Total responses over 1 second: anything that takes more than 1 second to process is essentially not scalable. 1s is arbitrary, but it’s a good initial line to draw. We should not have many response times exceeding 1 second.
Total 5xx response codes: 5xx responses indicate fatal results, like unexpected timeouts or crashes. An ideal system will have zero 5xx responses.
Performance success rate: the percentages of requests processed in less than 1 second (or your own arbitrary ceiling).
Response success rate: the percentage of requests not returning 5xx codes.
In summary: first, for performance, watch your tail. Not your average.
If you run a web service with an average latency of 100 ms at 1,000 requests per second, 1% of requests might easily take 5 seconds. (If 1% of your requests are 50x the average, it means that the rest of your requests are about twice as fast as the average. But if you’re not measuring your distribution, the idea that most of your requests are near the mean is just hopeful thinking). If your users depend on several such web services to render their page, the 99th percentile of one backend can easily become the median response of your frontend
Second, for error rates, establish and hit a success rate objective of 99.99%. This would mean that less than 1 in 10,000 requests produce some kind of error. That’s usually a good start and it’s fun to brag about. To get there, the right architecture is essential, but that alone won’t suffice. You must also…
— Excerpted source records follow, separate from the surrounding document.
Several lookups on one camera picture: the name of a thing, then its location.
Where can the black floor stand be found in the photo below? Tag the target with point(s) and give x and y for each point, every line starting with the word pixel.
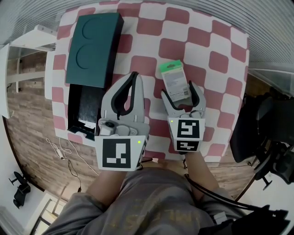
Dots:
pixel 20 190

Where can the pink white checkered tablecloth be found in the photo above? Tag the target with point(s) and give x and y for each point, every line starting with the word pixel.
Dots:
pixel 149 25

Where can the white low cabinet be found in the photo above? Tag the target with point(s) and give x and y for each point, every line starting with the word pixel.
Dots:
pixel 46 215

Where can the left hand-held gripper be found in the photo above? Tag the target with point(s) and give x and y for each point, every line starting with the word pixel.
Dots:
pixel 117 149

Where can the person's right forearm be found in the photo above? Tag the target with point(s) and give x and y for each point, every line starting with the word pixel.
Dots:
pixel 202 174

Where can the dark green plastic box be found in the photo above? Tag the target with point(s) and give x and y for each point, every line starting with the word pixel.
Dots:
pixel 94 46

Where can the person's left forearm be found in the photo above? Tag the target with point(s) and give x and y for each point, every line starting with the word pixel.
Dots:
pixel 105 188

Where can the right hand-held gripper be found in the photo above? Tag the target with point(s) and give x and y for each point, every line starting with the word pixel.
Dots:
pixel 187 130

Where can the small grey plastic block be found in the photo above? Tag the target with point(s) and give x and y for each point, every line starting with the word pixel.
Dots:
pixel 220 217

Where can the black equipment pack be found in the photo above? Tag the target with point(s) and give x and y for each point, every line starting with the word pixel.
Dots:
pixel 252 222

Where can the black office chair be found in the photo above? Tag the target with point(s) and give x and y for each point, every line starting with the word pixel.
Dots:
pixel 248 128
pixel 282 149

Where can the person's grey shirt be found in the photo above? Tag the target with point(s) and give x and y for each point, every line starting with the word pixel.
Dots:
pixel 149 206

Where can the green-topped small packet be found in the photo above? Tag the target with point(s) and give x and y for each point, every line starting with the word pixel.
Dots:
pixel 175 80

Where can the white desk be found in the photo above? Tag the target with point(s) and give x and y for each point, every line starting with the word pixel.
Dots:
pixel 46 39

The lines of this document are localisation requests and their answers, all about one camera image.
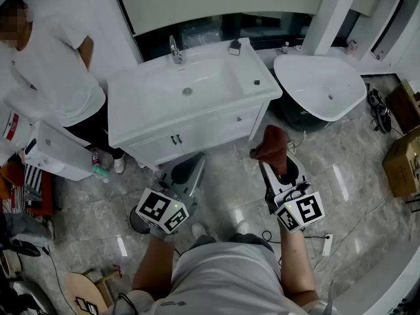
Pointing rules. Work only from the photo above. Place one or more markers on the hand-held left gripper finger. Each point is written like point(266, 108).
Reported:
point(178, 171)
point(196, 179)

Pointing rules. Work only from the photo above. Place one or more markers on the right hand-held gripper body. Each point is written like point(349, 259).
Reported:
point(305, 210)

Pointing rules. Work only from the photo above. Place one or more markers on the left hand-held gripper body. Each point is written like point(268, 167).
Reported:
point(160, 210)

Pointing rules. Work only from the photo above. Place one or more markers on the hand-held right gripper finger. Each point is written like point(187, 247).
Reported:
point(270, 179)
point(300, 172)

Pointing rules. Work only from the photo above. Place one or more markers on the brown cloth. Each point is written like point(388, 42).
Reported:
point(272, 143)

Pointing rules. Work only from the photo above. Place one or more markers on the person's right forearm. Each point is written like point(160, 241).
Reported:
point(297, 264)

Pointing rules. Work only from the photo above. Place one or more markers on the person's left forearm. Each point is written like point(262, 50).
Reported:
point(154, 264)

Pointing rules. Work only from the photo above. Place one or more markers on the person's left hand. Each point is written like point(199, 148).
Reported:
point(162, 236)

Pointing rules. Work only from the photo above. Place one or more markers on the black round stool base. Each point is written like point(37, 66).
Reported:
point(139, 225)

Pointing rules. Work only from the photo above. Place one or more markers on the beige adapter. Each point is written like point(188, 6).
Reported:
point(292, 146)

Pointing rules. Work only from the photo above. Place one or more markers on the white panelled cabinet door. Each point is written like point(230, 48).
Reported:
point(197, 136)

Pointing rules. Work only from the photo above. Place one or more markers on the white power strip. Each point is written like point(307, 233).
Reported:
point(327, 244)

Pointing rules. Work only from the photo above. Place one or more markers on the person's left shoe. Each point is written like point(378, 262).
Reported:
point(198, 231)

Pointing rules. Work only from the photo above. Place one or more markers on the person's shoe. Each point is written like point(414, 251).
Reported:
point(198, 231)
point(242, 227)

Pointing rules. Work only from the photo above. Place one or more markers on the person's left leg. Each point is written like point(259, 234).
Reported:
point(201, 243)

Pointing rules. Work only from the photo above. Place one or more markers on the person's leg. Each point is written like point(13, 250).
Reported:
point(251, 241)
point(201, 243)

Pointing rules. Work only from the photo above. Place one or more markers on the person's right shoe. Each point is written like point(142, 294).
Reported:
point(242, 227)

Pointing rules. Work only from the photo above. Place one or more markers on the person's right leg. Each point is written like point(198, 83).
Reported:
point(251, 241)

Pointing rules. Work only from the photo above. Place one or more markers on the bottle with teal cap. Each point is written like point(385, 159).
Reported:
point(98, 167)

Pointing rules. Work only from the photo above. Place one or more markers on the chrome sink drain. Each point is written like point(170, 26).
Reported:
point(187, 91)

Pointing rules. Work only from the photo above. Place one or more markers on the white tub with green outside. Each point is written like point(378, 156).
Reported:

In our specific case we are using AWS ELBs for load balancing and SumoLogic for logging and analytics. Those choices are incidental and non-essential — other load balancers (e.g. nginx) and logging systems (e.g Splunk, New Relic) would work too. And by the way, we found and fixed five defects based on the initial review of this information.
Here’s the recipe:
First, in AWS,
Enable ELB logs to write to AWS S3, for every ELB you are running. They will write every 5 minutes at most.
Second, create SumoLogic collector sources to ingest these logs as often as possible. After a few minutes logs will start appearing. It’s best to also setup SumoLogic
field extraction rules for ELB so your parsing is done ahead of the query.
Third, create a SumoLogic dashboard based on the following query:
_collector=”My Collector Name”
| num(requestProc+ba_Response+cli_Response) * 1000 as time_ms
| if (time_ms > 1000, 1, 0) as slow_responses
| if (elb_statuscode >= 500, 1, 0) as errors
| count as total_reqs,
pct(time_ms, 50) as time_ms_pct_50,
pct(time_ms, 99.5) as time_ms_pct_99_5,
max(time_ms) as time_ms_worst,
sum(slow_responses) as num_resp_over_1s,
sum(errors) as _5xx_count
| (total_reqs — num_resp_over_1s) / total_reqs * 100 as perf_success_rate
| (total_reqs — _5xx_count) / total_reqs * 100 as success_rate
| sort by total_reqs desc
| round (time_ms_worst)
| round (time_ms_pct_99_5)
| round (time_ms_pct_50)
If you didn’t setup field extraction rules, you’ll also need a parse command in there as a second line. I left it out so the essence of the query could shine through, but here it is if you need it:
That small amount work produces this bountiful output. And it does so for every service which is part of this collector, not just one service.
SumoLogic output table. One row per domain in the ELB log.
SumoLogic output table. One row per domain in the ELB log.
This table immediately raises lots of interesting questions. E.g. Why is the top service called so many more times than the other services — is that expected? Why do services with very low median response times have worst case response times which are over 6,000X slower — what’s going on in the tail? Why is the third service not at 4 nines of success rate yet?
Finally, create a SumoLogic alert using essentially the same query to flag if error rates increase. That’s easy to derive from the query above.
Don’t Wait For Problems To Come To You
Ultimately, the goal is to Monitor → Fix → Repeat. Monitoring with load balancer logs is fast, easy, and cheap to do. Don’t wait for problems to show themselves. Aggressively expose then eliminate problems!
After all, today’s slightly escalated error rate is a usage pattern change away from being tomorrow’s outage.